**Task objective**
Copy exactly the lines of the records below, and only those lines, beginning with the line that contains "This is a labelling" and ending with the line that contains "Thank you very much for your help.".

**Data shown**
+-------+

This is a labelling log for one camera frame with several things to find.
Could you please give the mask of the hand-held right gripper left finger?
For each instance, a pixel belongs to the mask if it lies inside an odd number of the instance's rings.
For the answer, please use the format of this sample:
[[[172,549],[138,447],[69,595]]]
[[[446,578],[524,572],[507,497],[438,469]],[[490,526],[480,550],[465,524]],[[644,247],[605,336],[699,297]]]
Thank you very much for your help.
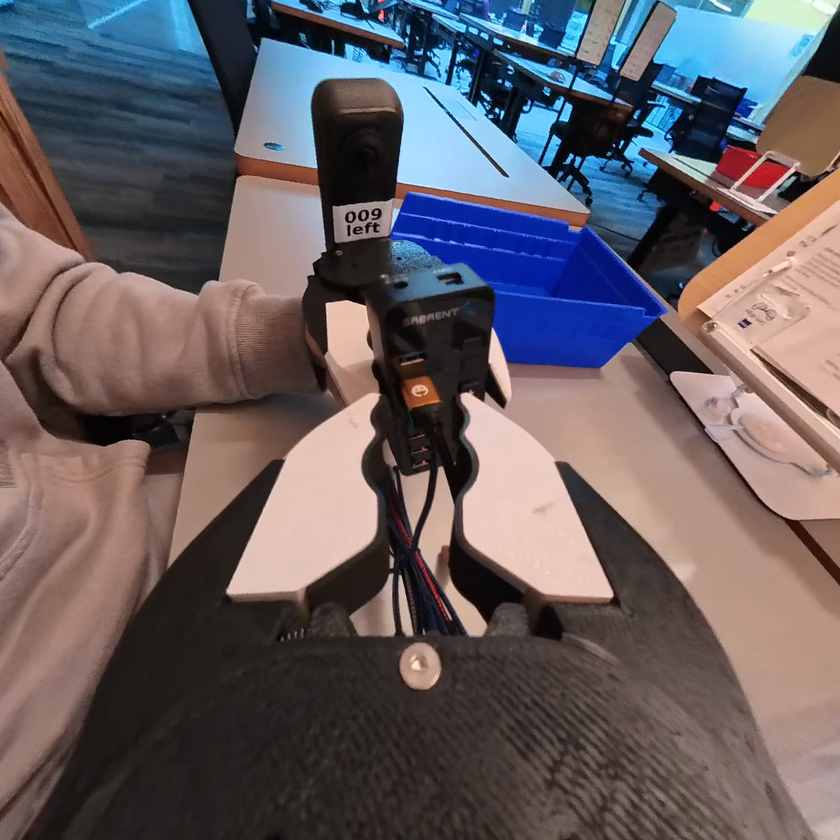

+-------+

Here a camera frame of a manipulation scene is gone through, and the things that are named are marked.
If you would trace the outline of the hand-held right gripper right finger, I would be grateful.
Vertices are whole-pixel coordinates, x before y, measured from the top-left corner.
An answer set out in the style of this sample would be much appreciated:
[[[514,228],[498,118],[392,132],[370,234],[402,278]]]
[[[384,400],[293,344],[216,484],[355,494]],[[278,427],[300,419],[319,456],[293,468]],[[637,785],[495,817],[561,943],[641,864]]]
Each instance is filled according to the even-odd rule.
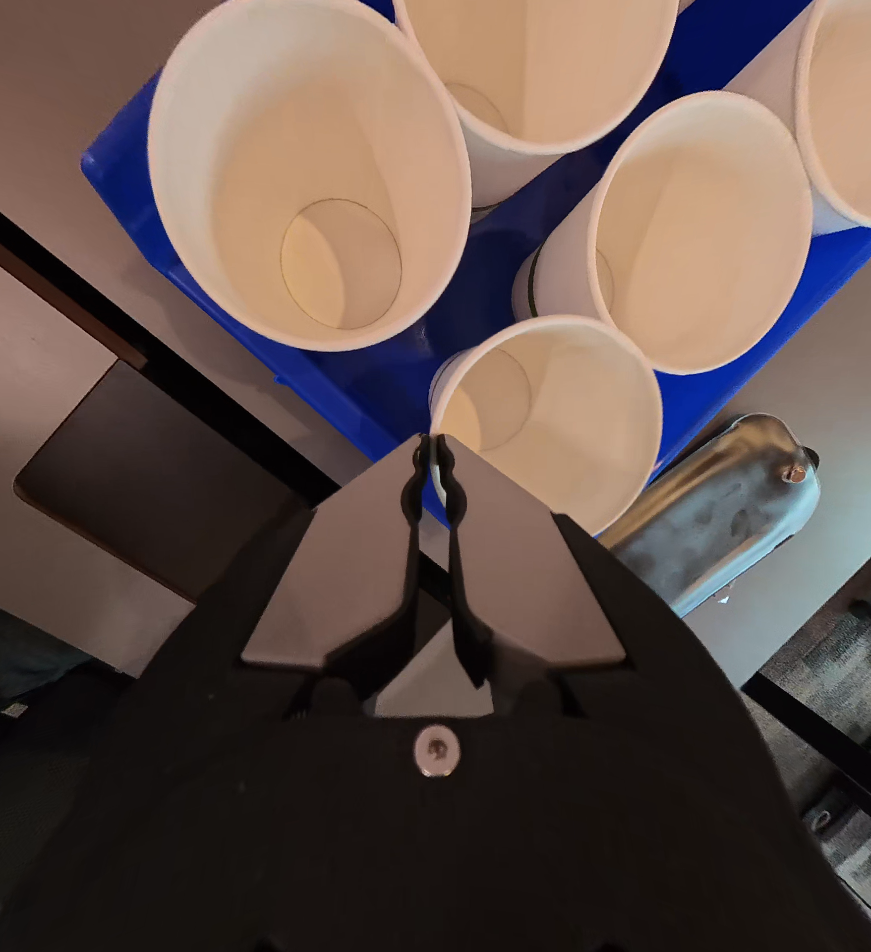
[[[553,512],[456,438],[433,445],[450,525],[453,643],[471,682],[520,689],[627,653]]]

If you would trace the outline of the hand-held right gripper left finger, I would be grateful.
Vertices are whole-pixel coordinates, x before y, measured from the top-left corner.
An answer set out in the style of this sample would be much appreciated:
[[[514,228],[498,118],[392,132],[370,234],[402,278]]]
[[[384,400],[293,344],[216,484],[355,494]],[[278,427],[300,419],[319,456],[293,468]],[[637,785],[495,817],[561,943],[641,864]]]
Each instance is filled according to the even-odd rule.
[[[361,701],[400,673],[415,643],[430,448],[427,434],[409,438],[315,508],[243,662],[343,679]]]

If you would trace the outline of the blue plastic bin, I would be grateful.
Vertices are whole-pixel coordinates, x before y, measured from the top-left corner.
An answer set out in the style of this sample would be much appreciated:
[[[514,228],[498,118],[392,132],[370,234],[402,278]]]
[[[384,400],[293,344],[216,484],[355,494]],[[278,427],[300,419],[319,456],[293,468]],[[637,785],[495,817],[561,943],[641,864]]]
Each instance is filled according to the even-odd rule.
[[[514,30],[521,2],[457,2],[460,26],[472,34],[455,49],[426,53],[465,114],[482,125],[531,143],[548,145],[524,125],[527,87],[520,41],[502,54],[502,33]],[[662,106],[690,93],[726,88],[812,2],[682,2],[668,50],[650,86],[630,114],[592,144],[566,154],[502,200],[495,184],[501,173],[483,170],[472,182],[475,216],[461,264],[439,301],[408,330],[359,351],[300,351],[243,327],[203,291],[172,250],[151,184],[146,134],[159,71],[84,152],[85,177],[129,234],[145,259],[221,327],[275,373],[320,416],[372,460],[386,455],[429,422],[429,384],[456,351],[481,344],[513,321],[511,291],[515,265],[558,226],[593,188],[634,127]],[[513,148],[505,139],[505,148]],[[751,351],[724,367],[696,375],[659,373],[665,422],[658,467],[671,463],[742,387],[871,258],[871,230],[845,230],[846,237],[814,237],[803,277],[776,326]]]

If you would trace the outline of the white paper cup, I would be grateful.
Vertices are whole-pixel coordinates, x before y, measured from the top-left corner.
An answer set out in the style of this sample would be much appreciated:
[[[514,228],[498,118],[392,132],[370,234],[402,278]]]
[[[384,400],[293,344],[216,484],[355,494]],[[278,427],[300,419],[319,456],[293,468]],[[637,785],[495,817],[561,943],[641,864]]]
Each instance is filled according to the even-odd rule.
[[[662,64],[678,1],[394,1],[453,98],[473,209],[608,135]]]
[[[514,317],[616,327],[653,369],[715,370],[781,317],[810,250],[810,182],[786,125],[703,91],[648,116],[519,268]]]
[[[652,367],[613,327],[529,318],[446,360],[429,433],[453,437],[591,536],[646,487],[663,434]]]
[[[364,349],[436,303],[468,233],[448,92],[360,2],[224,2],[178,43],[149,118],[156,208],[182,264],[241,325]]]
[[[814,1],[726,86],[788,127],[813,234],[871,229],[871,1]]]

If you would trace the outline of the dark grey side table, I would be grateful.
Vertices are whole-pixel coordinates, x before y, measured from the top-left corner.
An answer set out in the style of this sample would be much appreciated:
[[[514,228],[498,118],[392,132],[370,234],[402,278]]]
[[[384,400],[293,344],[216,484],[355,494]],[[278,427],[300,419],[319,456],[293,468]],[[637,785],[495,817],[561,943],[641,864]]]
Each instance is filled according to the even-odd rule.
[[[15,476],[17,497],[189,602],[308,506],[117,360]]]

+-------+

**Solution to this exercise**
This is a labelling log for one camera frame with several things to find.
Could you please give the mask of the hand-held right gripper left finger?
For each instance, a pixel belongs to the mask if it lies inside an odd number of the instance's rings.
For the answer, please use the format of this sample:
[[[172,549],[138,447],[69,595]]]
[[[446,578],[524,572],[507,497],[438,469]],[[490,526],[480,550],[465,524]],[[644,247],[605,336],[699,297]]]
Thank you very much for your help.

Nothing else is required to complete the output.